The Chinese government’s anti-corruption effort recently resulted in the arrest of a powerful former Chinese security chief, allowing the country’s leaders to again declare that no one person is above the law or immune from prosecution.
{mosads}No one disputes the need to address the endemic corruption that threatens the legitimacy of Communist Party rule in the eyes of the people. Seeing the sons and daughters of political chieftains joining the ranks of the uber rich by dint of their connections rightfully enrages everyone who is not also getting rich and does little to encourage people to play by the rules.
However, the reform efforts by Chinese President Xi Jinping and his loyalists go beyond a desire to end the self-serving dealings of government functionaries. Chinese authorities have been using the anti-corruption drive to systematically target and damage U.S. businesses operating in China that are competing against established Chinese enterprises. It’s a duplicitous course of attack that is straining U.S.-Sino relations and has the potential to chill foreign investment, possibly even derailing negotiations for the Trans-Pacific Partnership.
A raid under false pretenses
Few U.S.-based companies know the risk of having anti-corruption laws used as a cudgel against foreign competitors better than OSI Group, whose Chinese subsidiary Husi Food was the victim of a raid last summer made by the Shanghai Food and Drug Administration (SFDA). Making the accusation that Husi was selling expired and repackaged meat to customers like McDonald’s, Burger King and Starbucks operating in the country, the SFDA arrested and detained six employees, all Chinese nationals. Damning the organization was a leaked video of two employees throwing back into the mixing bin meat that had fallen onto the floor. The rub is that the employees who did this were in reality undercover reporters working closely with the SFDA.
Under Xi’s widespread anti-corruption campaign, the need for high-profile action items by provincial and local-level government entities has risen, and so the SFDA, desperate for press coverage, targeted this plant under the benevolent guise of food safety.
For them, the raid and arrests were a win-win-win outcome. By targeting a U.S. subsidiary, officials deflected attention from their own rampant political corruption, shamed a foreign-owned company to the benefit of Chinese-owned competitors and claimed that action had been taken, however falsely, to improve food safety.
Shanghai is well-known for its particular brand of corruption, as is that of the country’s food safety regulators and state-controlled media. Moreover, a well-established pattern exists in China of prosecuting and intimidating American firms, especially in recent months, by using anti-monopoly laws to pressure foreign businesses or by launching probes without even “disclosing what they are investigating,” according to The Wall Street Journal.
The SFDA is following the same playbook in its investigation and detention of OSI employees. Observers have also recognized the use of anti-corruption drives to extort bribes from local businesses. One favored tactic is to detain and deport managers employed by foreign firms.

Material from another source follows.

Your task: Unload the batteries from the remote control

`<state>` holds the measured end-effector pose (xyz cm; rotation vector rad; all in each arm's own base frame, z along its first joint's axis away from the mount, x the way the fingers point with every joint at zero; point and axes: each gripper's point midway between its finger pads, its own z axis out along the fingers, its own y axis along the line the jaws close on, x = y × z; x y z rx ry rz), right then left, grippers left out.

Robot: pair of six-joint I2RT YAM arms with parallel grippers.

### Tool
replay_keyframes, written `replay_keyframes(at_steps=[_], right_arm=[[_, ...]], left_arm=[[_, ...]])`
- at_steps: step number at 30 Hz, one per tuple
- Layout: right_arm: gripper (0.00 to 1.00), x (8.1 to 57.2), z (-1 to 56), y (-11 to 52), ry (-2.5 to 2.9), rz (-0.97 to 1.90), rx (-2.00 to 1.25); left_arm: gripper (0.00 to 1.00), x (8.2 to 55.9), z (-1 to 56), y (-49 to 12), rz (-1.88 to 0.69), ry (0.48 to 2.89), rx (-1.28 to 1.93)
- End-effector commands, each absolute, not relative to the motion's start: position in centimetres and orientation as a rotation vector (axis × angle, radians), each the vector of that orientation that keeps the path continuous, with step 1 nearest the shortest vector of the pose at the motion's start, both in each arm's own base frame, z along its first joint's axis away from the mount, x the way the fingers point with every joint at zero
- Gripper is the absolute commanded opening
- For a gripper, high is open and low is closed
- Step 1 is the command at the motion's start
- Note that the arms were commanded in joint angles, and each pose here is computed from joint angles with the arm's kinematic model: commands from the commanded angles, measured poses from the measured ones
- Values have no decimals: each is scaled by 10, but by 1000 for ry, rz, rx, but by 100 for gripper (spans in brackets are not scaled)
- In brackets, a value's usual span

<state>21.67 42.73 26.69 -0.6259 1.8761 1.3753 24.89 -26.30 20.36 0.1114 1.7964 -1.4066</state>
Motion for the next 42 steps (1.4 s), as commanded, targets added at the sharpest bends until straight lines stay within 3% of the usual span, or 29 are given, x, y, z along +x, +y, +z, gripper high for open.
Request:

A worsening investment environment
The baldly political nature of the SFDA’s attack on OSI Group is an example of the broader problem in a worsening foreign investment climate in China. Testifying before the U.S.-China Economic and Security Review Commission, American Foreign Policy Council’s Joshua Eisenman said: “China has been making it harder for foreign firms to operate in the mainland by disproportionately targeting them in crackdowns … clamping down on their operations and employing innovative discriminatory tactics to restrict their ability to conduct business.”
The overzealous crackdown on food processors is having a chilling effect on China’s export market and makes wary any entity thinking about investing in China.
Despite the fact that all seven of OSI’s other plants in China were cleared of any wrongdoing, the company has lost hundreds of millions of dollars. The company even publicly attacked the SFDA’s action, almost unheard of in China, where businesses usually just smile and nod.
The harm inflicted on individuals by such capricious actions is even greater. The prosecution led to the company laying off hundreds of workers, but they are far better off than the six Husi employees who remain in jail with no charges brought against them. Shanghai authorities are keeping them in legal limbo indefinitely since their case lacks any supporting evidence — an increasingly common practice of “justice for none, headlines for all.”
A need for action
An oppressive regime that uses its laws as a cudgel against foreign business interests harms every sector of the Chinese economy and the companies that participate in the Chinese market, and there are numerous U.S. companies that have been victims of this capricious behavior.
The U.S. has to walk a fine line in this matter, simultaneously encouraging reform efforts but also speaking up for U.S. companies that get caught in the maw of a Chinese regulator using anti-corruption efforts for more nefarious ends that harm U.S. workers or investors.
The great risk here is that continued assaults on U.S. companies postpone the completion of the Trans-Pacific Partnership, which promises to bring greater prosperity — and even more foreign investment — to the masses of Chinese citizens who have yet to leave their villages for the wealth of the coastal provinces. The other risk is that this egregious behavior gets swept aside in the push to get the long-stalled trade agreement across the finish line, costing the U.S. its last bit of leverage to use in protecting businesses prosecuted for baldly economic reasons.
Brannon is a former chief economist for the House Energy and Commerce Committee. Whitley is a former White House staffer in the George W. Bush administration.